Por Rangel Alves
da Costa*
Alguém já
disse que as estantes de livros são como casas de bons amigos que precisam
sempre ser sempre visitadas. Aparentemente apenas casas fechadas, tristes,
abandonadas, mas bastando uma batida na porta ou janela para que tudo se
transforme numa calosa acolhida.
Com razão,
pois os livros, depois de lidos ou não, são geralmente colocados ali e
esquecidos. O tempo passa, a poeira vai chegando mansamente, as traças procuram
brechas, as lombadas esmaecem e as páginas se retraem e amarelam como folhas
mortas. E quando mais os anos avançam mais o esquecimento vai transformando a
estante num local triste e solitário.
Não posso
dizer que sou um afetuoso amigo dos livros, pois os visito menos do que
deveria. E dentre tantos, apenas um ou outro recebe minha atenção para
releitura ou alguma pesquisa. Sou ingrato, confesso. Não vou mais me preocupar
apenas em afastar a poeira nem continuar visitando alguns em detrimento de
outros. E também não vou deixar que traças ameacem aqueles lares de
eternidade.
Não significa,
porém, que terei de reler tudo novamente. Não precisa que seja assim, pois a
visita pode ser rápida e mais proveitosa do que se possa imaginar. Singelos e
conscientes amigos como são, os livros certamente compreenderão que um breve
instante ao lado de cada é mais que suficiente para o fortalecimento dos laços
de amizade. Assim, de vez em quando bater à porta de cada um será como o alegre
retorno de quem andou muito distante.
Os livros não
são túmulos relegados ao esquecimento. Cada obra, cada exemplar, possui vida
própria, transpira e respira, exala vida em cada página, em cada personagem, em
cada contexto da trama ou da linha de escrita. Há um universo em cada livro, e
também um complexo de sentimentos muito mais delineados que na realidade
humana. Ora, os amores, os ódios, as paixões, as vinganças, os pecados, as
conquistas, as esperanças, tudo avistável nos livros.
Não apenas
pelo reconhecimento, mas também pela retribuição ao muito que já me
propiciaram, é que visitarei com mais frequência os livros de minha estante.
Igualmente como uma forma de evitar o que aconteceu com um jornalista amigo.

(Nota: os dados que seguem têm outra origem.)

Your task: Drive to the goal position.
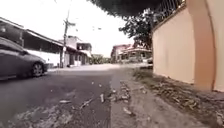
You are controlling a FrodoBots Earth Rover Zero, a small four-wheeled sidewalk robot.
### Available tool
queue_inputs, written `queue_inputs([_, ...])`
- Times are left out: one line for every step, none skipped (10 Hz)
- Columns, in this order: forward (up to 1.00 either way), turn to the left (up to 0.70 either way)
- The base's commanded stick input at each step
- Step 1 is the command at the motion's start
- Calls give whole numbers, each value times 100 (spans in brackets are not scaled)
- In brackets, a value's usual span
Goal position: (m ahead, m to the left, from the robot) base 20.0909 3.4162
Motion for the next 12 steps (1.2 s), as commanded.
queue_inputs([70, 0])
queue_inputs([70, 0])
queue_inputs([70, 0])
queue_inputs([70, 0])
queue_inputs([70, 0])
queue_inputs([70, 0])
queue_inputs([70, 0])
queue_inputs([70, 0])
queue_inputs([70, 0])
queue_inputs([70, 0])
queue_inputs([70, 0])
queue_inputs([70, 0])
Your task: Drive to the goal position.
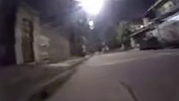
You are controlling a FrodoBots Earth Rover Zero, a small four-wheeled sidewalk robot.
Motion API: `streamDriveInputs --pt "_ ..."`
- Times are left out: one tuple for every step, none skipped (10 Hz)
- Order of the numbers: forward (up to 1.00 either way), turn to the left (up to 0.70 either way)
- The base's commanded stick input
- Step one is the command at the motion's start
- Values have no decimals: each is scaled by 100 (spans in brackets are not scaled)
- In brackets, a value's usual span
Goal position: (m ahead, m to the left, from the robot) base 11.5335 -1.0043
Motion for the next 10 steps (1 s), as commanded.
streamDriveInputs --pt "70 0" --pt "70 0" --pt "70 0" --pt "70 0" --pt "70 -3" --pt "70 -25" --pt "70 -35" --pt "70 -35" --pt "70 -35" --pt "70 -35"
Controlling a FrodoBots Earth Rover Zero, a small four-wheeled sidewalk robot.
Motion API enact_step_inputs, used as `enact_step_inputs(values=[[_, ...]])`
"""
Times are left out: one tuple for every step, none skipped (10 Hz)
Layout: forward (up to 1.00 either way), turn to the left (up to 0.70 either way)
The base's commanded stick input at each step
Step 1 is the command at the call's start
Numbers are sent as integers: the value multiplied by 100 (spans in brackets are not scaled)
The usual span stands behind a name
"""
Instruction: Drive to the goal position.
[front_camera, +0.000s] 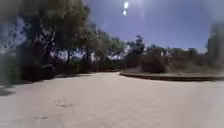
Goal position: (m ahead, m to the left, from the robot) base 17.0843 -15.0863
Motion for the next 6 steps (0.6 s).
enact_step_inputs(values=[[85,0],[85,0],[85,0],[85,0],[85,0],[85,0]])
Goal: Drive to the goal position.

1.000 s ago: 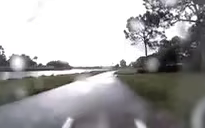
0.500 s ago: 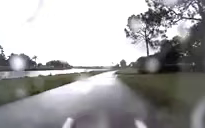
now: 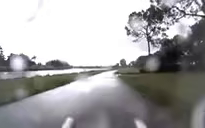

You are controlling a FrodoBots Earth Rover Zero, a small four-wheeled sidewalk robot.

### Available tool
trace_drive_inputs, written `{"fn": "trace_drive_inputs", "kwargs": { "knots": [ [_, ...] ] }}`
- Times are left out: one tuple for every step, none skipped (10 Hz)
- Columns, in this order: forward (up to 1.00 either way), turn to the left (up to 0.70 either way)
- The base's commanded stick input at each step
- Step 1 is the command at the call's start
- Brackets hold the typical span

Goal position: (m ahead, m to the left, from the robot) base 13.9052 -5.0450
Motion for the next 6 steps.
{"fn": "trace_drive_inputs", "kwargs": {
  "knots": [
    [1.0, 0.0],
    [1.0, 0.0],
    [1.0, 0.0],
    [1.0, 0.0],
    [1.0, 0.0],
    [1.0, 0.0]
  ]
}}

Este teve de suportar um acontecimento dos mais inusitados assim que encontrou
coragem para passar o espanador ao redor dos livros.
Estava
afastando o pó ali assentado quando lhe pareceu ouvir uma voz, e vinda de
dentro dos livros. Mas não pode ser, disse num misto de espanto e surpresa. Mas
em seguida aproximou o ouvido e não teve mais dúvidas. Então perguntou quem
estava falando e de onde falava, pois ali apenas livros arrumados numa estante.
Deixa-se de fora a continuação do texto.